Liberté économique et interventionnisme

par Ludwig von Mises

traduit par Hervé de Quengo

 

34. Le point de vue économique

 

Publié pour la première fois en tant que préface à l'ouvrage d'Israel M. Kirzner The Economic Point of View [Le Point de vue économique] (Van Nostrand, 1960).

L'inauguration d'une science systématique de l'économie, qui fut un résultat de la philosophie sociale des Lumières, philosophie qui engendra également la doctrine de la souveraineté du peuple, fut un défi pour les pouvoirs en place. L'économie montre qu'une régularité inévitable prévaut dans l'enchaînement et l'interdépendance des phénomènes du marché et qu'il faut absolument en tenir compte si l'on souhaite parvenir aux fins poursuivies. Même le gouvernement le plus puissant, conduisant les affaires avec la plus grande sévérité, ne peut pas réussir dans des tentatives contraires à ce qu'on a appelé les « lois économiques ». On comprend très bien pourquoi les dirigeants despotiques ainsi que les chefs des masses révolutionnaires n'aimaient pas ce genre de doctrines. Pour eux l'économie était la « science lugubre » et ils la combattaient inlassablement.

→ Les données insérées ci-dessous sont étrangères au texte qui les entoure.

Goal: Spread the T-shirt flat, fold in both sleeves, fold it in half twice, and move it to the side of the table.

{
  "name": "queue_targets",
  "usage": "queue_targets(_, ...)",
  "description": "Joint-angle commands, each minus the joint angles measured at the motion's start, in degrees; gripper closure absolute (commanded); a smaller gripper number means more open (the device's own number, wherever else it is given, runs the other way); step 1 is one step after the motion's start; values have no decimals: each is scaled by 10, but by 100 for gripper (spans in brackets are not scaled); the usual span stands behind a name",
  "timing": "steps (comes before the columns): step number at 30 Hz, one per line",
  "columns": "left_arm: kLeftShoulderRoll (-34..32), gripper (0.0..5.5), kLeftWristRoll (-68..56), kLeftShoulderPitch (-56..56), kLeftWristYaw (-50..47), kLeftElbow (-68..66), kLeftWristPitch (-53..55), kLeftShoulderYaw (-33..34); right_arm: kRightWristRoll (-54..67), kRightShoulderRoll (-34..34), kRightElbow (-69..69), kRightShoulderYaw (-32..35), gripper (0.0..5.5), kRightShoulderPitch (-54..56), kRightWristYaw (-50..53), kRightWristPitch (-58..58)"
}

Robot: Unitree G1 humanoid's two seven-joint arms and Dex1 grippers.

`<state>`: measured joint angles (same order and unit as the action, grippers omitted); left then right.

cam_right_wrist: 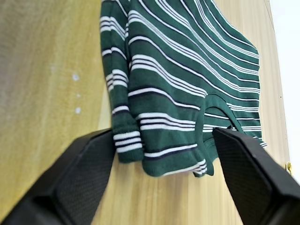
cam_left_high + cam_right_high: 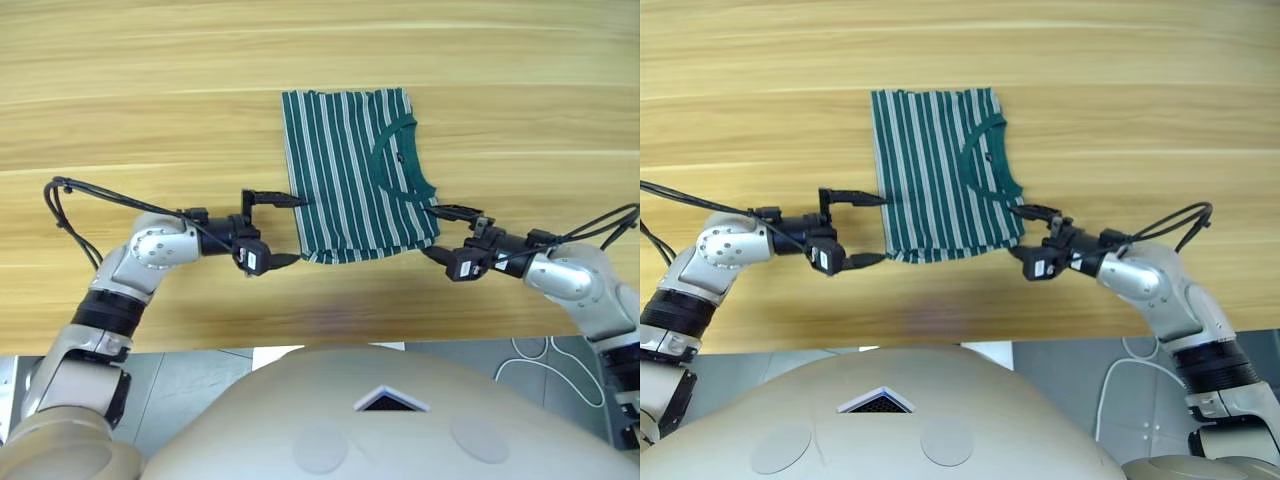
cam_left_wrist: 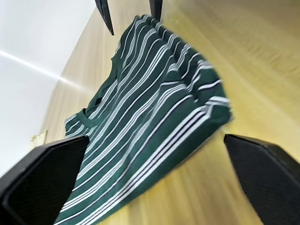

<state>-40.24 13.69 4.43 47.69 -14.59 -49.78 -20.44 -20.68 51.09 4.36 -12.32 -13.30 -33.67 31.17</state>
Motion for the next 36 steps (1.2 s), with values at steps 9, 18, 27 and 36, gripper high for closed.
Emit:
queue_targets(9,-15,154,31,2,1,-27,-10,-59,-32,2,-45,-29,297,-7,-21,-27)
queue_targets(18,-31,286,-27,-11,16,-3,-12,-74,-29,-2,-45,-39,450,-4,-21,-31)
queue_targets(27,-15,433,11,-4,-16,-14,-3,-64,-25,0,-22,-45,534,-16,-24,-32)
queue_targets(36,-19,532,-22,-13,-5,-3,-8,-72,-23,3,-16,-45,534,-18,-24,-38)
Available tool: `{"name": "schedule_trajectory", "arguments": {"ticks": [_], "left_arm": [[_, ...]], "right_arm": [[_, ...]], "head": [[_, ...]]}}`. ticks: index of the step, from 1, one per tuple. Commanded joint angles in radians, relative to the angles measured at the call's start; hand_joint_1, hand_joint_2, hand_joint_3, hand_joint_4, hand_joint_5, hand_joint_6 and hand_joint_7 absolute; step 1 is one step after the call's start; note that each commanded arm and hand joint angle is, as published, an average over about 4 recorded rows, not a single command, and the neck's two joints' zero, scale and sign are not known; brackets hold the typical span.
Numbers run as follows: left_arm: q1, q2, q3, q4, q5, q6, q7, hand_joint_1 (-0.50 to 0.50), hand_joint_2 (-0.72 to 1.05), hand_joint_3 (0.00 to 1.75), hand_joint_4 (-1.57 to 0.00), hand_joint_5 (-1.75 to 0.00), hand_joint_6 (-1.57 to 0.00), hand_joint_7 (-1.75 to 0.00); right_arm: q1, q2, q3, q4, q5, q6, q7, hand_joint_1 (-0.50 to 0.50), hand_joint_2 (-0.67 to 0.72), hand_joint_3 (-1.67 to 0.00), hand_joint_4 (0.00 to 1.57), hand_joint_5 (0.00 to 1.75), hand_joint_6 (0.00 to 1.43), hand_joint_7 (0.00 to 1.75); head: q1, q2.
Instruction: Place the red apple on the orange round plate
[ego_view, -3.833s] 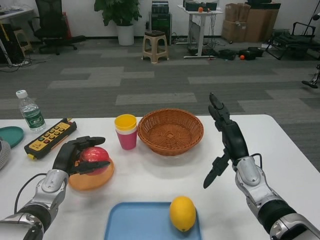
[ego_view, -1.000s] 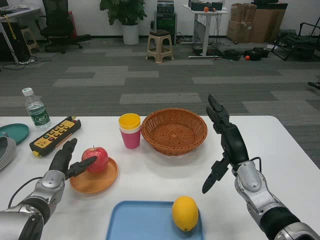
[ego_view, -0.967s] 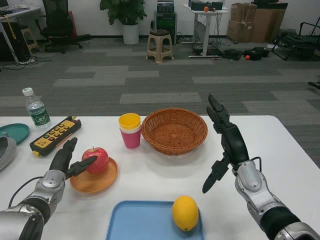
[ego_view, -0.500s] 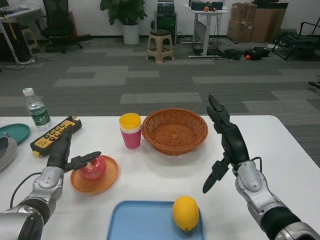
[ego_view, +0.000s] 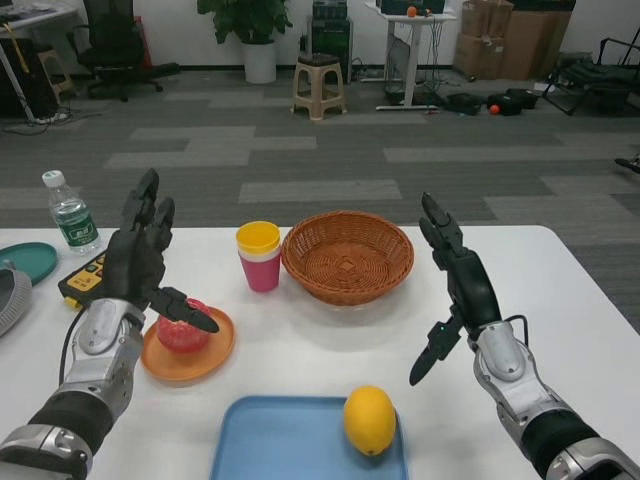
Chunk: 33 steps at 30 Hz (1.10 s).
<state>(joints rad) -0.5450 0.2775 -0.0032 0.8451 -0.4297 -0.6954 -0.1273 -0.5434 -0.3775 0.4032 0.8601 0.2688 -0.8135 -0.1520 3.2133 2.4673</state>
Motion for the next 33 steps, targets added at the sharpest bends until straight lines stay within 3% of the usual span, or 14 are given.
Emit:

Ce n'est toutefois pas l'hostilité des gouvernements et des puissants partis politiques qui fomentèrent les longues discussions sur le caractère épistémologique et la méthode logique de l'économie, au cours desquels l'importance et l'existence même de cette branche de la connaissance furent sans cesse remis en question. Ce qui suscita ces débats, c'était l'imprécision dont les premiers économistes avaient fait montre en définissant le champ de leurs études. Il serait absurde de les blâmer pour ce manque de clarté. Ils avaient des raisons suffisantes pour se concentrer sur les problèmes qu'ils essayaient de traiter et pour négliger les autres. Ce qui avait stimulé leur recherche, c'étaient des questions bien précises portant sur des controverses politiques de l'époque. Leur grand exploit fut de découvrir qu'il régnait un ordre uniforme dans l'apparition d'événements auparavant considérés comme chaotiques. Seules les générations suivantes d'économistes furent troublées par les problèmes épistémologiques que cela entraînait.

Le livre du docteur Kirzner donne un compte rendu historique de toutes les solutions suggérées au cours de ce débat. Il représente une contribution d'une grande valeur à l'histoire des idées, décrivant la marche de l'économie d'une science de la richesse à une science de l'action humaine. L'auteur ne se laisse pas aller, suivant la mode adoptée par certaines histoires récentes des doctrines économiques, à des jugements de valeur et à des observations paradoxales. Il préfère suivre les méthodes sérieuses des meilleurs historiens des théories économiques, Böhm-Bawerk et Edwin Cannan. Tout économiste — et au-delà tous ceux qui s'intéressent aux problèmes de l'épistémologie générale — lira avec grand profit les analyses du docteur Kirzner et en particulier son traitement du fameux débat entre Benedetto Croce et Vilfredo Pareto ou son examen critique des idées de Max Weber et de Lionel Robbins.

Il ne faut pas juger des essais sur l'histoire de la pensée économique du seul point de vue de l'histoire. Tout aussi important est le fait qu'ils nous permettent de réexaminer l'état actuel de la théorie économique à la lumière de toutes les tentatives faites par les générations antérieures pour trouver une solution. En comparant notre point de vue avec les réussites et les erreurs du passé, nous pouvons soit trouver des défauts dans nos propres théories, soit trouver de nouvelles et meilleures raisons qui les confirment. Le profond essai du docteur Kirzner est une véritable aide pour un tel examen nouveau et c'est en cela que consiste sa grande valeur.